**Dataset records**

-=-=-

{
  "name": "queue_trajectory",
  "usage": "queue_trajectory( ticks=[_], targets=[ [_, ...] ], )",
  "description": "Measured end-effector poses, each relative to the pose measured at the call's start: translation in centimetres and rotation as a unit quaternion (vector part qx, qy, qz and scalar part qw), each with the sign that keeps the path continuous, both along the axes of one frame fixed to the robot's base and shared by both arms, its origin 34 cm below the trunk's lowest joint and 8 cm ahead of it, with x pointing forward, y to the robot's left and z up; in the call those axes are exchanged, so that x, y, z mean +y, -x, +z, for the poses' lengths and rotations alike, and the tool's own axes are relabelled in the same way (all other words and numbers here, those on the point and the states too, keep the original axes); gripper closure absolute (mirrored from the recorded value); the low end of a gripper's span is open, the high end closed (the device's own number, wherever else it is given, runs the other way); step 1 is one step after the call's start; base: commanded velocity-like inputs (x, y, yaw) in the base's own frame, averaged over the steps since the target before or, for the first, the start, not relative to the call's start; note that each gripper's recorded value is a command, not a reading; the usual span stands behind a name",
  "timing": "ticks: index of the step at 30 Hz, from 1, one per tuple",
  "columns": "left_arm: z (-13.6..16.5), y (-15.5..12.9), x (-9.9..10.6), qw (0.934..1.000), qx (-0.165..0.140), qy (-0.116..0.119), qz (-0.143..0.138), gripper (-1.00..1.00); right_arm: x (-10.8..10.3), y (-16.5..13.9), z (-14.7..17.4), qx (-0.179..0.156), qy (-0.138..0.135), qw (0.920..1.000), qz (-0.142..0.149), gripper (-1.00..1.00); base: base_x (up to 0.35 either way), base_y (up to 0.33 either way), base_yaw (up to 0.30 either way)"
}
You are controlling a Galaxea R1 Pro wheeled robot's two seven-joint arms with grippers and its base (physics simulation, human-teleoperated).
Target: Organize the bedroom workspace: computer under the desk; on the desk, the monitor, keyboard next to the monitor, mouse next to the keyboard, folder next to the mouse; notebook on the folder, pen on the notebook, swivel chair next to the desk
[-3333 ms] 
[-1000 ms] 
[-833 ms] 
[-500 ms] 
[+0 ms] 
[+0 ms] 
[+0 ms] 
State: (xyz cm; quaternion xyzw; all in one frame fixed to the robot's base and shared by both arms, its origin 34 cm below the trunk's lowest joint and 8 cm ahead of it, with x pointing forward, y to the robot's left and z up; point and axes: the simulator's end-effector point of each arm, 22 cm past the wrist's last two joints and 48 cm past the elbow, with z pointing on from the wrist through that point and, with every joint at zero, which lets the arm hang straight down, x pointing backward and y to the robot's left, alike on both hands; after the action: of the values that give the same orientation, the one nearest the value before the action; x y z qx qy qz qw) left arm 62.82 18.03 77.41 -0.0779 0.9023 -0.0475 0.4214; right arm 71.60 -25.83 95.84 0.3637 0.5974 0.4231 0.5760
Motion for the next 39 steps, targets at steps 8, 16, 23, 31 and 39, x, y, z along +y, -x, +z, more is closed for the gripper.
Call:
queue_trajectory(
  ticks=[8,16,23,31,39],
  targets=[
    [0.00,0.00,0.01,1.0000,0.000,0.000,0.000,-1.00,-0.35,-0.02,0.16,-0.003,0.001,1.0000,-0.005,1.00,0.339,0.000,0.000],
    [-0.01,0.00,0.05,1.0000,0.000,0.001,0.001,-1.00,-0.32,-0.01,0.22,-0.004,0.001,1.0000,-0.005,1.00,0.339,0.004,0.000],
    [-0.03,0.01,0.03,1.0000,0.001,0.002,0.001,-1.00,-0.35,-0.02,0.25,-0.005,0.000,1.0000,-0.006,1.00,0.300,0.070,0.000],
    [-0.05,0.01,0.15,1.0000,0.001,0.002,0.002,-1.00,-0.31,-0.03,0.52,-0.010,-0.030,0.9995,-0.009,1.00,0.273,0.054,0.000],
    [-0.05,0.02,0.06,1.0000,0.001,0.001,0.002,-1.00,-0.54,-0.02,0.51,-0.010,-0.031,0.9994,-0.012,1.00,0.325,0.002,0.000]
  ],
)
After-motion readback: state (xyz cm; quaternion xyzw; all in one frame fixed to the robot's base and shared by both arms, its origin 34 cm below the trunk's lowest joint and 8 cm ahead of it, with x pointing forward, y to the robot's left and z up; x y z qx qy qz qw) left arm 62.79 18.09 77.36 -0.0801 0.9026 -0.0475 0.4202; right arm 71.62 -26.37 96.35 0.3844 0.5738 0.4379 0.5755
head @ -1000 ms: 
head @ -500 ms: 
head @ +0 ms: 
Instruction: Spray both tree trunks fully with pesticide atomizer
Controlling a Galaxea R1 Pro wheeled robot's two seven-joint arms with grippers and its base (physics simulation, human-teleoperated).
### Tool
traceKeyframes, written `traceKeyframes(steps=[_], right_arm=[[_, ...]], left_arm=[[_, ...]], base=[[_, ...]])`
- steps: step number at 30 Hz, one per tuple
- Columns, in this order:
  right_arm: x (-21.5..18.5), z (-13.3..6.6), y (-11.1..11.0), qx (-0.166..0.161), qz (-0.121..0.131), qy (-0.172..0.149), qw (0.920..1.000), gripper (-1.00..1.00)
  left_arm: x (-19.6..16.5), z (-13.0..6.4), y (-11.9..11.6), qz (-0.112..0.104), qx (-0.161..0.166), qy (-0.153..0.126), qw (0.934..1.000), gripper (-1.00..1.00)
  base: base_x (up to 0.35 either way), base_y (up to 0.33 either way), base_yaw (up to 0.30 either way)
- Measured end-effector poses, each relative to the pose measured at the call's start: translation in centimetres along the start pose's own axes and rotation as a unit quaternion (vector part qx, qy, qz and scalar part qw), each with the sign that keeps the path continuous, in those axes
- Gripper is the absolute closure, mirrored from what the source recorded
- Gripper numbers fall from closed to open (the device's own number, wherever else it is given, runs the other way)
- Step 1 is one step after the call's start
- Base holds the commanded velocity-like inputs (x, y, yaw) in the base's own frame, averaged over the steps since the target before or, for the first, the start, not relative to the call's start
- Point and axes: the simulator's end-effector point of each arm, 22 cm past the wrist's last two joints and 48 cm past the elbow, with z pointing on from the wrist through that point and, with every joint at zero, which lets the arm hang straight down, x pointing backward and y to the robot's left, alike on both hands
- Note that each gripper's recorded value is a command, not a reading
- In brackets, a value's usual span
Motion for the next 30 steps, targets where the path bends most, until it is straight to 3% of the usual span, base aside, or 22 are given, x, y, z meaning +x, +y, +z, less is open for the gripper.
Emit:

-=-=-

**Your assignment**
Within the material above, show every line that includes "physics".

**Task result**
You are controlling a Galaxea R1 Pro wheeled robot's two seven-joint arms with grippers and its base (physics simulation, human-teleoperated).
Controlling a Galaxea R1 Pro wheeled robot's two seven-joint arms with grippers and its base (physics simulation, human-teleoperated).

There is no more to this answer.